Hello,
It doesn't look like what you have currently is safe for
rehashes
though since the owners would change nodes. You would need to move
the listener between nodes in this case. Also you removed an edge
case when a listener might not be installed if a CH change occurs
right when sending to nodes (talked about later).
Indeed, this modification is not
safe in presence of cluster changes. In
fact, I missed that the current implementation was ensuring elasticity.
The problem was that there is a overlap when you have a node joining
while you are sending the initial requests that it wouldn't install
the listener.
Cluster -> Node A, B, C
1. User installs listener on Node C
2. Node C is sending listeners to Nodes A + B
3. Node D joins in the time in between and asks for the listener (from
coordinator), but it isn't fully installed yet to be retrieved
4. Node C finishes installing listeners on Nodes A + B
in this case Node D never would have gotten listener, so Node C also
sees if anyone else has joined.
I understood this was necessary for
cache.addListener() atomicity, but I
though erroneously that elasticity was not implemented (I also needed a
quick fix).
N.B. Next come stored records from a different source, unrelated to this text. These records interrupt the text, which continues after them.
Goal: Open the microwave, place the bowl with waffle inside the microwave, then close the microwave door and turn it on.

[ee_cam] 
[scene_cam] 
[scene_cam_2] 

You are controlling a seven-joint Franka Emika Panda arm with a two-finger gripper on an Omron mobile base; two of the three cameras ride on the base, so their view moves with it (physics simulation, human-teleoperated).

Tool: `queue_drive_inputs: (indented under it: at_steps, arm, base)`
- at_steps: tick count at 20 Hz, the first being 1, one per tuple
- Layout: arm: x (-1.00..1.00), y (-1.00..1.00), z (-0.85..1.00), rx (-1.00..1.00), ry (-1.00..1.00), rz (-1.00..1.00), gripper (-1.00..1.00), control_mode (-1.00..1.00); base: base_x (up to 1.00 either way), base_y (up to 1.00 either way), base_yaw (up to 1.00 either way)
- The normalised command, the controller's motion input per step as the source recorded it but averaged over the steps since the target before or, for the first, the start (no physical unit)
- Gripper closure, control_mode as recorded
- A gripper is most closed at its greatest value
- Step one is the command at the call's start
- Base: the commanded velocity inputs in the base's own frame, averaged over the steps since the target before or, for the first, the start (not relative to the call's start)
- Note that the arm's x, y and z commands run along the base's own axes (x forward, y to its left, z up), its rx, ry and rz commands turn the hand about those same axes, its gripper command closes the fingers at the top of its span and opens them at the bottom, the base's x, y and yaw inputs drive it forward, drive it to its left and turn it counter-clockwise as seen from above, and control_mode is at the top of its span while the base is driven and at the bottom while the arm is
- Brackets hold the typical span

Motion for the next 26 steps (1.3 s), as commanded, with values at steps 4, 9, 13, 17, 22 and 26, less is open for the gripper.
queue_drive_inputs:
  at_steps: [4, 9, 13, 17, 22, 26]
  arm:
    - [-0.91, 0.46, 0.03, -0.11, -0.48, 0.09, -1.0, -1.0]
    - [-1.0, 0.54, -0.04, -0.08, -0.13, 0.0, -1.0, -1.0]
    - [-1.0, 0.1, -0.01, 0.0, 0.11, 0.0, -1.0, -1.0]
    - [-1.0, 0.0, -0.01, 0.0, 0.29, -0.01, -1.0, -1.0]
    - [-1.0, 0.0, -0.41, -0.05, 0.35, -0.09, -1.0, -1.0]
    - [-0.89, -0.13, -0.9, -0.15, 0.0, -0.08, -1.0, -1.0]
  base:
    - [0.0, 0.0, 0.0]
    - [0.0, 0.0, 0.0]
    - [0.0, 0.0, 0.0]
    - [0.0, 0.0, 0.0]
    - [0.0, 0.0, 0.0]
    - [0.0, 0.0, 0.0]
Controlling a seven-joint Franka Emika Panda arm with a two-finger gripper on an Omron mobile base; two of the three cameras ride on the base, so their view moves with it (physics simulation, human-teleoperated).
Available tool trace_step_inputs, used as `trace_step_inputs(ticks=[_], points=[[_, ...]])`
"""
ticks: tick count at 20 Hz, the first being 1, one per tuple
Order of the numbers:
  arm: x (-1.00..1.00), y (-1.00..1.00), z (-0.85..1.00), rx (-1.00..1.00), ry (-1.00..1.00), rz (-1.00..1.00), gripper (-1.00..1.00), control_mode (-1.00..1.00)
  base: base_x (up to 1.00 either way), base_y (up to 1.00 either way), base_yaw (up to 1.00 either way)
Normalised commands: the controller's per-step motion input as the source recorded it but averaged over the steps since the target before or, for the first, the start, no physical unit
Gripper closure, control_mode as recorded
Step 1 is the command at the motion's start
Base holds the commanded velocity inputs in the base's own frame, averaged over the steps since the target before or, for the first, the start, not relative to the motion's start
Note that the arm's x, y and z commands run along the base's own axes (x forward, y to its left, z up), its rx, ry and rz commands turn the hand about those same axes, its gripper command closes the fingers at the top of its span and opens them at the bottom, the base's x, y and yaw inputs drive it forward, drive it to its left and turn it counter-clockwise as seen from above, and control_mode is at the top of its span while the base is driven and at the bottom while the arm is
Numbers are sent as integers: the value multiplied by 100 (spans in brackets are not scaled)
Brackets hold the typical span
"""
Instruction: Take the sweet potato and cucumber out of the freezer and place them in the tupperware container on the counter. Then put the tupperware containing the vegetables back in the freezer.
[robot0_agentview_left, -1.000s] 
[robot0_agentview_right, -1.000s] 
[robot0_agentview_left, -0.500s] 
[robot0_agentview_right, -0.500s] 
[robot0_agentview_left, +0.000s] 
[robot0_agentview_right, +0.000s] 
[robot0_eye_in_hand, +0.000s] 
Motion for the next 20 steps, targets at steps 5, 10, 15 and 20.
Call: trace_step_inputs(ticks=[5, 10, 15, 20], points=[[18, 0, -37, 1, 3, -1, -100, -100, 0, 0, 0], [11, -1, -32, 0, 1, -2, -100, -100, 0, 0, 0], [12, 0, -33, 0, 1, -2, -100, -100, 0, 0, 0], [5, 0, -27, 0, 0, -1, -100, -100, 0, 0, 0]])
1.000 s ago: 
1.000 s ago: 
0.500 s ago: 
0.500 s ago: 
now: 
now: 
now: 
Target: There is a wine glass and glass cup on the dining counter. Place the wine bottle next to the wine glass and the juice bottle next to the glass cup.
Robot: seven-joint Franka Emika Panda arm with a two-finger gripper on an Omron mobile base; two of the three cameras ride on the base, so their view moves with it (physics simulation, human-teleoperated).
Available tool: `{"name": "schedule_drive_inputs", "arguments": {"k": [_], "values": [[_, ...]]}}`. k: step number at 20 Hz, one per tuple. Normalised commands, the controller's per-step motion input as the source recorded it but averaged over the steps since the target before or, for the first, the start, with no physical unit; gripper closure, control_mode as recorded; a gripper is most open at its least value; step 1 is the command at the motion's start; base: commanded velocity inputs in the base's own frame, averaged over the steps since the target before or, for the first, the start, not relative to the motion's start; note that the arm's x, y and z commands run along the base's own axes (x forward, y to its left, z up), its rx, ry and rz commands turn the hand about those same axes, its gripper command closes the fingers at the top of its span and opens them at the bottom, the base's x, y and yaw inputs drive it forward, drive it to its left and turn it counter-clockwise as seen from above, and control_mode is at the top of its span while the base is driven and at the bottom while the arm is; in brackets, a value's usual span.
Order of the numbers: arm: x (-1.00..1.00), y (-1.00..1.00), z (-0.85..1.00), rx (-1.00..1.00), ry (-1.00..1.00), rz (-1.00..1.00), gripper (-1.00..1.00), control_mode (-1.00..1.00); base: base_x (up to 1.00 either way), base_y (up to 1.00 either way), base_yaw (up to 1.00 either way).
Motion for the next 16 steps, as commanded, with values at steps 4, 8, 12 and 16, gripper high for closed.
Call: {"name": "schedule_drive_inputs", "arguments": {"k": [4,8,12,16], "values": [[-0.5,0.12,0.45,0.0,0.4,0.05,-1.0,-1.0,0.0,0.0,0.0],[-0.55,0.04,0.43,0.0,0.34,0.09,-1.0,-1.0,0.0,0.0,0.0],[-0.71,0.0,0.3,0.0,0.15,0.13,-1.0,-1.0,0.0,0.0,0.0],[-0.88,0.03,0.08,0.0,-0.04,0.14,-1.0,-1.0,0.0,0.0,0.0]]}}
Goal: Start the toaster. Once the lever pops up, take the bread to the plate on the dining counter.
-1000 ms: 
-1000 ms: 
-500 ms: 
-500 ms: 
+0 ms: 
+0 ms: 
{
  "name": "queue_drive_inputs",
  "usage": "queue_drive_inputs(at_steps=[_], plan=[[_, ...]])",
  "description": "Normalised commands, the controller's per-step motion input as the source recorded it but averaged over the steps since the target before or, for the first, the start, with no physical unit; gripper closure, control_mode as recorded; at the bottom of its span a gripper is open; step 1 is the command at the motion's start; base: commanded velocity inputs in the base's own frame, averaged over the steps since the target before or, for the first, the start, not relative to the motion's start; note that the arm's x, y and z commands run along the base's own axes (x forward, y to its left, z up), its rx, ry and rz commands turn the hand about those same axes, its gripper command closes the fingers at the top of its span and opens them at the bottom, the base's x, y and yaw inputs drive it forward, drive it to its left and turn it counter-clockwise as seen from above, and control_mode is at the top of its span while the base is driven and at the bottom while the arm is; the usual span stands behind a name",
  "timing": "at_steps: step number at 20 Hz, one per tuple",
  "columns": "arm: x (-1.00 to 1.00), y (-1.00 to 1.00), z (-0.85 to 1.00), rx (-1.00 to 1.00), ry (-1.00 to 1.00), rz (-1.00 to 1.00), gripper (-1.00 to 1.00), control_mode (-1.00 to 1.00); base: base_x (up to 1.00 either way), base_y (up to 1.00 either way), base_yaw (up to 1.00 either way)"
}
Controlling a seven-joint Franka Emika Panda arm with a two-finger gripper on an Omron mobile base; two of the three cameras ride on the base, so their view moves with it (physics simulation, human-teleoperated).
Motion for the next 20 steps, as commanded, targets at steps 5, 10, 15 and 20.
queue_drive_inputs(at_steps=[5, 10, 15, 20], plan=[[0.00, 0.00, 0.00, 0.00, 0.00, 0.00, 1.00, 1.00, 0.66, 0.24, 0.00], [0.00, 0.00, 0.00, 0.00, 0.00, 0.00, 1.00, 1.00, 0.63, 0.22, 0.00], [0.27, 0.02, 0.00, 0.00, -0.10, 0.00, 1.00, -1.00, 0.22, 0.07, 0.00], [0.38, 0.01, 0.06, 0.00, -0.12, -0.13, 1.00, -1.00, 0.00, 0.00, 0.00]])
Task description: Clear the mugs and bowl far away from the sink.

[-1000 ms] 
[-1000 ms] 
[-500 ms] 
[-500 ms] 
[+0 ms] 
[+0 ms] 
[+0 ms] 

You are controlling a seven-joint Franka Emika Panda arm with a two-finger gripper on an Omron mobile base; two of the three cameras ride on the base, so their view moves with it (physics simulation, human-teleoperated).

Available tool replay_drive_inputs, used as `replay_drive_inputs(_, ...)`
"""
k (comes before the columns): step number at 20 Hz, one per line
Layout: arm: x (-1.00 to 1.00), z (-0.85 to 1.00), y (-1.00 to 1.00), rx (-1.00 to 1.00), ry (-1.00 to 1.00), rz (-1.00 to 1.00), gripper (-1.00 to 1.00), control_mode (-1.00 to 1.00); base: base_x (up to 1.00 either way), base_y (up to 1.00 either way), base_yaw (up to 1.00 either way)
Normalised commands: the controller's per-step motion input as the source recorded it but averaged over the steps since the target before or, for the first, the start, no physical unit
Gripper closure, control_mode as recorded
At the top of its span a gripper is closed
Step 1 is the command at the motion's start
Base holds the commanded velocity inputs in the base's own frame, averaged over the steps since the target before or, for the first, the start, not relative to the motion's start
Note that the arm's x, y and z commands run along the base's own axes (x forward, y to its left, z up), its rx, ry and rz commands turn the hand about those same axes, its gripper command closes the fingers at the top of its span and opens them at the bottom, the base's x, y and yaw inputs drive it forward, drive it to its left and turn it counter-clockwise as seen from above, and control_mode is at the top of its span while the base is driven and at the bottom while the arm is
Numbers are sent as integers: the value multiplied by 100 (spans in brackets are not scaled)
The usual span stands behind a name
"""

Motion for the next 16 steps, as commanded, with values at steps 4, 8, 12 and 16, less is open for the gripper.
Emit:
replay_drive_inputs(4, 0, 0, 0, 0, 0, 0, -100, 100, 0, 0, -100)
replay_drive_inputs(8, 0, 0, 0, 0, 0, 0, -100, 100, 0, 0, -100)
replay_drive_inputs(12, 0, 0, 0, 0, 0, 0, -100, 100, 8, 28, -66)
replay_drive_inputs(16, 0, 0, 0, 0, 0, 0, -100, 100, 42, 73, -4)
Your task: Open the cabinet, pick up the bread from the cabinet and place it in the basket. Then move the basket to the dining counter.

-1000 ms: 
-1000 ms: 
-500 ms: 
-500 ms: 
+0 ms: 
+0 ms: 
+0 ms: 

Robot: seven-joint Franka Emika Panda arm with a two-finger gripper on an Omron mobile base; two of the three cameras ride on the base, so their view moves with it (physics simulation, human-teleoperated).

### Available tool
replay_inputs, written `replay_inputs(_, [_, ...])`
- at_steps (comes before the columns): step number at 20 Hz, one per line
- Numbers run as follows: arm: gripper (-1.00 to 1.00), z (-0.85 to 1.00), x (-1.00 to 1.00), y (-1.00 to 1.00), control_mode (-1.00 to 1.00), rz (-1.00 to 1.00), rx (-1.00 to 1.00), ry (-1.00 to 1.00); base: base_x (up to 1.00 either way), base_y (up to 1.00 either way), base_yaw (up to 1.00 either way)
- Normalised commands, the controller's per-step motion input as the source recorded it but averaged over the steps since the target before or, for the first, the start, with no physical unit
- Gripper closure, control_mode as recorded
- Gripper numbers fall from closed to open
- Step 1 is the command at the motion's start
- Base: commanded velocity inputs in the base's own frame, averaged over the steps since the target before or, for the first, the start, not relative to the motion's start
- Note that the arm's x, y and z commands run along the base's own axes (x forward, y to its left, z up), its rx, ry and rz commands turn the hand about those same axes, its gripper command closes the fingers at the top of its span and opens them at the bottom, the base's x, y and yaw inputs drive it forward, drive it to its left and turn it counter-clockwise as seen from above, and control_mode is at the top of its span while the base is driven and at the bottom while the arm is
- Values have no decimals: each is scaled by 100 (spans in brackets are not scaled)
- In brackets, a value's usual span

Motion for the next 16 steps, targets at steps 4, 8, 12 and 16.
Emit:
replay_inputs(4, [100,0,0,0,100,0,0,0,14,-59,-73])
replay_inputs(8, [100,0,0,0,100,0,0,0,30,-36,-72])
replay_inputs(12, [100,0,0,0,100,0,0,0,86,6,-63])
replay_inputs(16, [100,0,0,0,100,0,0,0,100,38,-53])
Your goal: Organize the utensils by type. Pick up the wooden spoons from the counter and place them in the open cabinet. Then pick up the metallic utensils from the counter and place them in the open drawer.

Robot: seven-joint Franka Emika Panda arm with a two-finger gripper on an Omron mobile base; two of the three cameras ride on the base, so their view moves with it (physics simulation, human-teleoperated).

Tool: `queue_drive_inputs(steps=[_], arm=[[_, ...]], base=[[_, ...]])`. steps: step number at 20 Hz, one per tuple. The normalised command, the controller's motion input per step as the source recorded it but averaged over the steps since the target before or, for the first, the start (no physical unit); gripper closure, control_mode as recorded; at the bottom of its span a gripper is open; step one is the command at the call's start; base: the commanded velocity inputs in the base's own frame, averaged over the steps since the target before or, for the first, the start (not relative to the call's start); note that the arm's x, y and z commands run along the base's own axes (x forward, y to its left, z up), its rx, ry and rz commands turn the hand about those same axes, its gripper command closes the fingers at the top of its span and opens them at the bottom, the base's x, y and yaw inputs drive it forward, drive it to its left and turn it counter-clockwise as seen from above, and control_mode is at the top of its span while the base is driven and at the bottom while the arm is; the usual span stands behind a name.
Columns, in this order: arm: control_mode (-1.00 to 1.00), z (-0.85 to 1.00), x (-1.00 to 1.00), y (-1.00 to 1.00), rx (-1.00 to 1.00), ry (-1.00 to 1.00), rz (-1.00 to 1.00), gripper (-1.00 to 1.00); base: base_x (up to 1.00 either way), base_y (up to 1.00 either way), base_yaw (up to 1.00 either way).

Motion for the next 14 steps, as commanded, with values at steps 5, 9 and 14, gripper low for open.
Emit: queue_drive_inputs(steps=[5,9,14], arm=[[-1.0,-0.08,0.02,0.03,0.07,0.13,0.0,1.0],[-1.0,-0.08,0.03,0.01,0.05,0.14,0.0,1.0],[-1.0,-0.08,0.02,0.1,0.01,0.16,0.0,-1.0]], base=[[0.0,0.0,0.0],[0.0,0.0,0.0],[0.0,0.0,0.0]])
In my view, and please correct me if I am wrong, the
architecture you describe has still an issue because the coordinator can
fail. It is in fact necessary to re-execute the installation code until
a stable view is obtained (twice the same). Going back to your example,
consider a step 5 where the coordinator, say A, fails at the time C is
installing the listener on D, and some node E is joining. In case D is
the newly elected coordinator, E will never retrieve the listener. What
do you think of this scenario ?
The difference is that Node D only sends 1 message to coordinator to
ask for listeners instead of sending N # of messages to all nodes
(which would be required on every JOIN from any node). This should
scale better in the long run especially since most cases this
shouldn't happen.
In fact, D needs retrieving filters from the nodes that where
holding
the keys it is in charge now to replicate. Indeed this requires at first
glance to send a JOIN message to all nodes. If you believe that this
key-based (or key range based) listener functionality is a direction of
interest, I can try amending my code to ensure elasticity.
Pierre